Monuments & Art

    

Our church contains one of the finest collections of 17th century monuments in Devon.  This is thanks to Sir Gilbert Scott, who found them stored away during the 19th century restoration, and remounted them, mainly along the south side of the Church, from the Baptistery to the Lady Chapel. The 1910 guide to the church states that “they afford us a study of the Barnstaple townsfolk in the 17th century during the Commonwealth, showing us the mayors, merchants and Members of Parliament at a time when Barnstaple was most prosperous and important”.

Unfortunately some of the monuments are hidden in dark corners and the inscriptions are barely legible or too high up to read, but their design and the details they contain present an interesting picture of important people in the town’s history.  For example, almost facing you as you enter the church, is a large and highly decorated memorial of the virtues and public spirit of Mr Richard Ferris, who died in 1649.  It is a full length recumbent figure in the costume of the period and full mayoral robes” (Chanter 1882).   Ferris was twice mayor and a Member of Parliament for Barnstaple in the Long Parliament.  The flowery verse below includes the lines “…to write his epitaph must be to picture justice, art, faith, charity” and goes on to encourage the reader “go do thou likewise”.  Associated with Ferris was George Peard, as he too was a Member of the Long Parliament.  He died in 1644 and his monument is to the right of the main door.  It is ironic that these two citizens should appear in the church as they were both staunch Puritans and laid the foundations of one of the Nonconformist congregations in the town.

To the left of the main door and opposite Richard Ferris is Raleigh Chapman, who died in 1636, “with effigies of himself and wife above, facing each other, and nine children in a row kneeling, all in attitudes of prayer and mourning” (Chanter 1882).

Along the south wall are monuments to Elizabeth Delbridge, one of the Chichester family, who died in 1628, and Amy Tooker (d.1656).  On the end wall, before entering the bell tower, is the memorial to Walter Tucker (d.1653).
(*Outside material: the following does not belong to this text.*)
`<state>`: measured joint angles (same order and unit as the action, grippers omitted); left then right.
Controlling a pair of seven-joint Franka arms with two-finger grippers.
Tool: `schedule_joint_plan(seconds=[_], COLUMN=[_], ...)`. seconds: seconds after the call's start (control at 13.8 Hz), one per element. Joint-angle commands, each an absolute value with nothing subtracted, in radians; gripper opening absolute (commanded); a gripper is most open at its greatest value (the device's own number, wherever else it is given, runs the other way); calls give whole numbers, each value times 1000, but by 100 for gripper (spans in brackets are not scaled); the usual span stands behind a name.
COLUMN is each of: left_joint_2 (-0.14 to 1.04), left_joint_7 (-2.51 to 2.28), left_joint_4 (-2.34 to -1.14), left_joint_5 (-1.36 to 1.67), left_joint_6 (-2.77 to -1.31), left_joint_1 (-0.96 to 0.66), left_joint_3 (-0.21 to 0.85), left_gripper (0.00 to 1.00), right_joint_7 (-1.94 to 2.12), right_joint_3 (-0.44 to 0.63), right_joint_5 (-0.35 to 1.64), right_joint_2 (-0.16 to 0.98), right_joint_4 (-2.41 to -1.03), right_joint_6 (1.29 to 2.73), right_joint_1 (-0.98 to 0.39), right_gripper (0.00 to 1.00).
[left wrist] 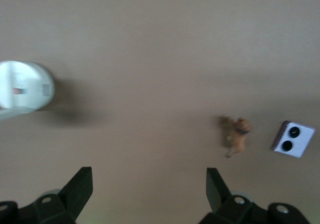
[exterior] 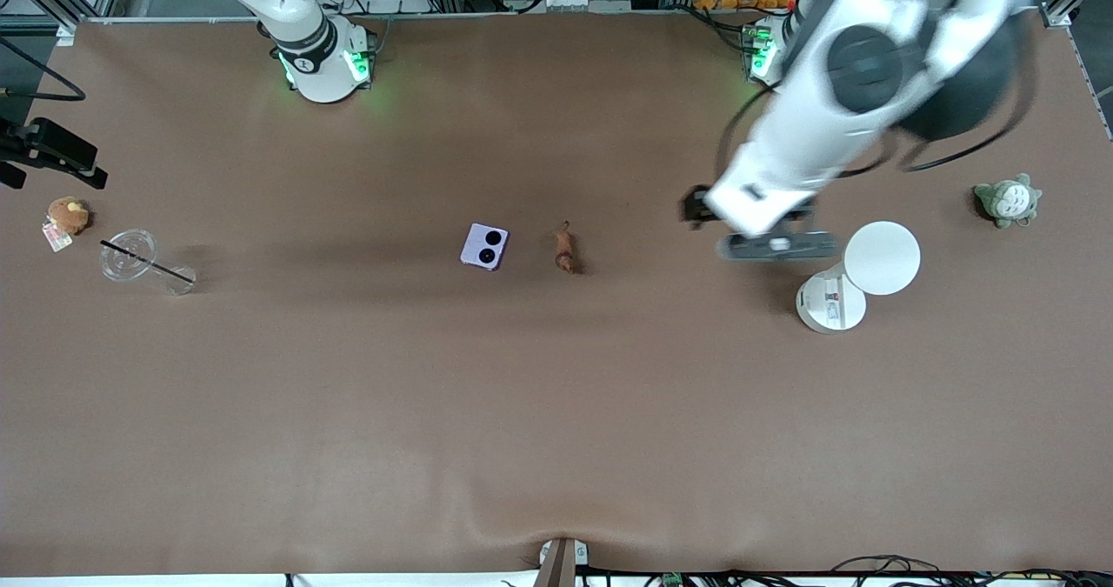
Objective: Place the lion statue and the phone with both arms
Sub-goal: 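Reach the left gripper to the brown lion statue and grasp it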
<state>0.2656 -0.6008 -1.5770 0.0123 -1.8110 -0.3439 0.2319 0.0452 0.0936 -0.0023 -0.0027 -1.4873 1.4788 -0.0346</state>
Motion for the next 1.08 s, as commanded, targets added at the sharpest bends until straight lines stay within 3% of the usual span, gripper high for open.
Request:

He was a former mayor of the town and is shown as a half-length effigy with a recumbent female beneath, representing his daughter Anna, who died in childbirth.  He is described as “a liberal housekeeper, a bountiful reliever of the poor and a constant helper to poor tradesmen”.

In the Lady Chapel, facing the chasuble case, is the monument to Richard Beaple (d.1643).  He was a merchant and three times mayor of the town.  It is considered by church historians to be one of the most important memorials in the church because of the detail of the dress depicting the fashion of Puritans of the time, but also because of the two cartouches, one illustrating Barnstaple Quay and the other the Litchdon Almshouses which Beaple endowed.

There are other smaller monuments from the period but the most significant and poignant is the one to Nicholas Blake, the 9 year old son of Martin Blake.  Blake was Vicar of the church and designed the memorial himself, and as well as being a tribute to his son it also contains reference to four other children who died in infancy and references to his own tribulations, as he was hounded from the church during the Commonwealth; the bottom right hand corner contains the ironic symbol of the congregation gathered around an empty pulpit, symbolising his exile from the church, to which he returned at the time of the Restoration in 1660.